▸ **WHAT THE EXERCISE ASKS**:
With all pictures excluded, restate the records that follow exactly as written.

Saved data entries:
=======
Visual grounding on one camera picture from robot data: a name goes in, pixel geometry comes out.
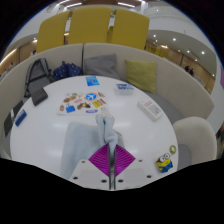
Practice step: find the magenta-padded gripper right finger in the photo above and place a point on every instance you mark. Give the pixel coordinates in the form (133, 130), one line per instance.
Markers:
(123, 160)

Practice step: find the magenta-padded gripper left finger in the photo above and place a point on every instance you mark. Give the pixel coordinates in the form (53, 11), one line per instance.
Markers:
(100, 160)

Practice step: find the light blue towel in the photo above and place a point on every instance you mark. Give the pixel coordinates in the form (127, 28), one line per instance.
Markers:
(80, 140)

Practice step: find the yellow and blue toy figure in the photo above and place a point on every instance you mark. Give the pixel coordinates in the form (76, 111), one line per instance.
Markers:
(164, 163)

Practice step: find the white flat box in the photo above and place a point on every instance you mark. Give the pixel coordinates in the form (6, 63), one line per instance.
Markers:
(150, 110)

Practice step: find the colourful sticker sheet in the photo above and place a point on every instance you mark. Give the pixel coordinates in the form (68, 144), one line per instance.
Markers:
(81, 103)

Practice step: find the small clear box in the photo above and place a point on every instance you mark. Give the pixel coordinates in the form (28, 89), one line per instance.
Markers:
(124, 88)

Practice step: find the white round armchair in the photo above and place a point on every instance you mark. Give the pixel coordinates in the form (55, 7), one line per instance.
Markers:
(196, 136)

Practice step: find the blue card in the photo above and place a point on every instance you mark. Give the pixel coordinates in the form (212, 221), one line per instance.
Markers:
(92, 81)

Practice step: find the yellow-green cushion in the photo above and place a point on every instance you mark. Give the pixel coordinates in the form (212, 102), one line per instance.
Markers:
(141, 75)

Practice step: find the dark brown wallet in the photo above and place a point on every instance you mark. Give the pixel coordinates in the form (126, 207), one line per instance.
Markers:
(39, 96)

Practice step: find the blue rectangular box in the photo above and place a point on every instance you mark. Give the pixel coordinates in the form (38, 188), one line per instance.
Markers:
(20, 117)

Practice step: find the curved beige sofa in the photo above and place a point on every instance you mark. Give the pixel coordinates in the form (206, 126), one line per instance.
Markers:
(180, 86)

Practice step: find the grey cushion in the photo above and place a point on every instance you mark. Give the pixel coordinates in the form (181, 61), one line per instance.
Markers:
(100, 66)

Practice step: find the navy patterned bag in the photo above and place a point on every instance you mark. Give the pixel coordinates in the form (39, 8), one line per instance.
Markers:
(68, 70)

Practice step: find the grey backpack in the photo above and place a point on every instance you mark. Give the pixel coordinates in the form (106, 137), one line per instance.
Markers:
(38, 75)

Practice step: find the person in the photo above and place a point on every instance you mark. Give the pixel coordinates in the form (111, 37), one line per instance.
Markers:
(191, 71)
(186, 69)

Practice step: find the yellow partition panel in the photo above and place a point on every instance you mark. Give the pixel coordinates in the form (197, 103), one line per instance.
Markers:
(52, 31)
(90, 25)
(131, 29)

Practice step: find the ceiling lights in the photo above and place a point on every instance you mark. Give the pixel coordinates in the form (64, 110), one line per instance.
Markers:
(73, 4)

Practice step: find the purple wall panel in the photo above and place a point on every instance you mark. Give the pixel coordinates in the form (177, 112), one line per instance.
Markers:
(222, 78)

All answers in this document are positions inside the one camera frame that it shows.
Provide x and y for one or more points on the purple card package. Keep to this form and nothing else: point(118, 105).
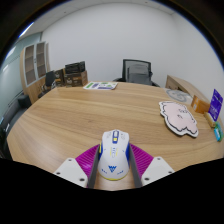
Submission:
point(216, 105)

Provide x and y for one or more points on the green blue sticker sheet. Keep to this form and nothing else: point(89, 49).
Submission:
point(100, 85)

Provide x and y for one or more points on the small black chair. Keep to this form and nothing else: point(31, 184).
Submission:
point(49, 80)

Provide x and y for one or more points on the slim tan box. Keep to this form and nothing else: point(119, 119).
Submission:
point(210, 120)

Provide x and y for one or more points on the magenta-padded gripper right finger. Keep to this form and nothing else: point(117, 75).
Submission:
point(156, 170)

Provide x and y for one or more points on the black sofa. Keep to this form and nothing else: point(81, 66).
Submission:
point(8, 126)

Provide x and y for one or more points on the blue packet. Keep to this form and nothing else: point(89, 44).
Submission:
point(218, 134)

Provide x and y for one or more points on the black mesh office chair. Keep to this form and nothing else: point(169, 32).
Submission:
point(124, 68)

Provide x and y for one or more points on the brown cardboard carton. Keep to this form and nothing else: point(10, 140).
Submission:
point(76, 79)

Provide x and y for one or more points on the black box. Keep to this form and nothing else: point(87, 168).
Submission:
point(75, 67)

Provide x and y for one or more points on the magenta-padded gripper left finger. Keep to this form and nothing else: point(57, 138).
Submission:
point(70, 171)

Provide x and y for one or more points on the white blue yellow computer mouse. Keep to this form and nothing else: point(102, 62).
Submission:
point(114, 156)

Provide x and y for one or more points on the grey backpack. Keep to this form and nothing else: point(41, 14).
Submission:
point(139, 75)

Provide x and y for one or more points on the wooden side desk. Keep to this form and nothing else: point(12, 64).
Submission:
point(181, 85)

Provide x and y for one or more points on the wooden shelf cabinet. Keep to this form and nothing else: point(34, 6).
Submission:
point(32, 66)

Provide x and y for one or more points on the pink cloud-shaped mouse pad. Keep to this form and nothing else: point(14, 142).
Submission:
point(180, 119)

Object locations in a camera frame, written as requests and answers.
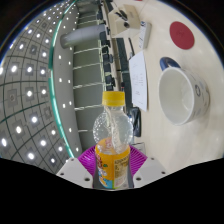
=======
▸ **ANSWER FOR THE TASK**:
Visual grounding on one camera picture from robot data: a name goes in, pixel geometry comes out.
Practice step: find the magenta-padded gripper right finger in the photo above and place a point on every instance you mark. Give the pixel coordinates in the form (133, 130), one line per instance.
Markers:
(123, 160)

Practice step: find the magenta-padded gripper left finger in the photo above and place a point on every instance you mark. Give the pixel coordinates in the form (53, 11), one line per instance.
Markers:
(100, 160)

Practice step: find the light blue towel in the photo above and place a point on every instance you mark. Give the pixel coordinates in the form (127, 28), one line per instance.
Markers:
(80, 140)

Practice step: find the yellow and blue toy figure in the photo above and place a point on every instance you mark. Give the pixel coordinates in the form (76, 111), one line per instance.
Markers:
(164, 163)

Practice step: find the white flat box in the photo above and place a point on every instance you mark. Give the pixel coordinates in the form (6, 63), one line per instance.
Markers:
(150, 110)

Practice step: find the colourful sticker sheet in the photo above and place a point on every instance you mark. Give the pixel coordinates in the form (68, 144), one line per instance.
Markers:
(81, 103)

Practice step: find the small clear box in the photo above and place a point on every instance you mark. Give the pixel coordinates in the form (28, 89), one line per instance.
Markers:
(124, 88)

Practice step: find the white round armchair in the photo above and place a point on every instance you mark. Give the pixel coordinates in the form (55, 7), one line per instance.
Markers:
(196, 136)

Practice step: find the blue card in the photo above and place a point on every instance you mark. Give the pixel coordinates in the form (212, 221), one line per instance.
Markers:
(92, 81)

Practice step: find the yellow-green cushion in the photo above and place a point on every instance you mark. Give the pixel coordinates in the form (212, 102), one line per instance.
Markers:
(141, 75)

Practice step: find the dark brown wallet in the photo above and place a point on every instance you mark. Give the pixel coordinates in the form (126, 207), one line per instance.
Markers:
(39, 96)

Practice step: find the blue rectangular box in the photo above and place a point on every instance you mark. Give the pixel coordinates in the form (38, 188), one line per instance.
Markers:
(20, 117)

Practice step: find the curved beige sofa in the photo above and place a point on every instance you mark. Give the pixel coordinates in the form (206, 126), one line per instance.
Markers:
(180, 86)

Practice step: find the grey cushion in the photo above and place a point on every instance you mark. Give the pixel coordinates in the form (181, 61), one line per instance.
Markers:
(100, 66)

Practice step: find the navy patterned bag in the photo above and place a point on every instance you mark. Give the pixel coordinates in the form (39, 8), one line per instance.
Markers:
(68, 70)

Practice step: find the grey backpack in the photo above and place a point on every instance you mark. Give the pixel coordinates in the form (106, 137), one line per instance.
Markers:
(38, 75)

Practice step: find the person in the photo above and place a point on every instance you mark. Give the pixel coordinates in the form (111, 37), one line per instance.
Markers:
(191, 71)
(186, 69)

Practice step: find the yellow partition panel in the photo above and place a point on every instance you mark. Give the pixel coordinates in the form (197, 103), one line per instance.
Markers:
(52, 31)
(90, 25)
(131, 29)

Practice step: find the ceiling lights in the photo above and place a point on every instance you mark. Give the pixel coordinates in the form (64, 110), one line per instance.
Markers:
(73, 4)

Practice step: find the purple wall panel in the photo above and place a point on every instance you mark. Give the pixel coordinates in the form (177, 112), one line per instance.
Markers:
(222, 78)

All answers in this document are positions inside the one camera frame that it shows.
Provide x and y for one or more points on the purple card package. Keep to this form and nothing else: point(118, 105).
Submission:
point(216, 105)

Provide x and y for one or more points on the green blue sticker sheet. Keep to this form and nothing else: point(89, 49).
Submission:
point(100, 85)

Provide x and y for one or more points on the small black chair. Keep to this form and nothing else: point(31, 184).
Submission:
point(49, 80)

Provide x and y for one or more points on the slim tan box. Keep to this form and nothing else: point(119, 119).
Submission:
point(210, 120)

Provide x and y for one or more points on the magenta-padded gripper right finger. Keep to this form and nothing else: point(117, 75).
Submission:
point(156, 170)

Provide x and y for one or more points on the black sofa. Keep to this form and nothing else: point(81, 66).
Submission:
point(8, 126)

Provide x and y for one or more points on the blue packet. Keep to this form and nothing else: point(89, 44).
Submission:
point(218, 134)

Provide x and y for one or more points on the black mesh office chair. Keep to this form and nothing else: point(169, 32).
Submission:
point(124, 68)

Provide x and y for one or more points on the brown cardboard carton. Keep to this form and nothing else: point(10, 140).
Submission:
point(76, 79)

Provide x and y for one or more points on the black box. Keep to this form and nothing else: point(87, 168).
Submission:
point(75, 67)

Provide x and y for one or more points on the magenta-padded gripper left finger. Keep to this form and nothing else: point(57, 138).
Submission:
point(70, 171)

Provide x and y for one or more points on the white blue yellow computer mouse. Keep to this form and nothing else: point(102, 62).
Submission:
point(114, 156)

Provide x and y for one or more points on the grey backpack. Keep to this form and nothing else: point(41, 14).
Submission:
point(139, 75)

Provide x and y for one or more points on the wooden side desk. Keep to this form and nothing else: point(12, 64).
Submission:
point(181, 85)

Provide x and y for one or more points on the wooden shelf cabinet. Keep to this form and nothing else: point(34, 6).
Submission:
point(32, 66)

Provide x and y for one or more points on the pink cloud-shaped mouse pad. Keep to this form and nothing else: point(14, 142).
Submission:
point(180, 119)

Object locations in a camera frame, written as requests and answers.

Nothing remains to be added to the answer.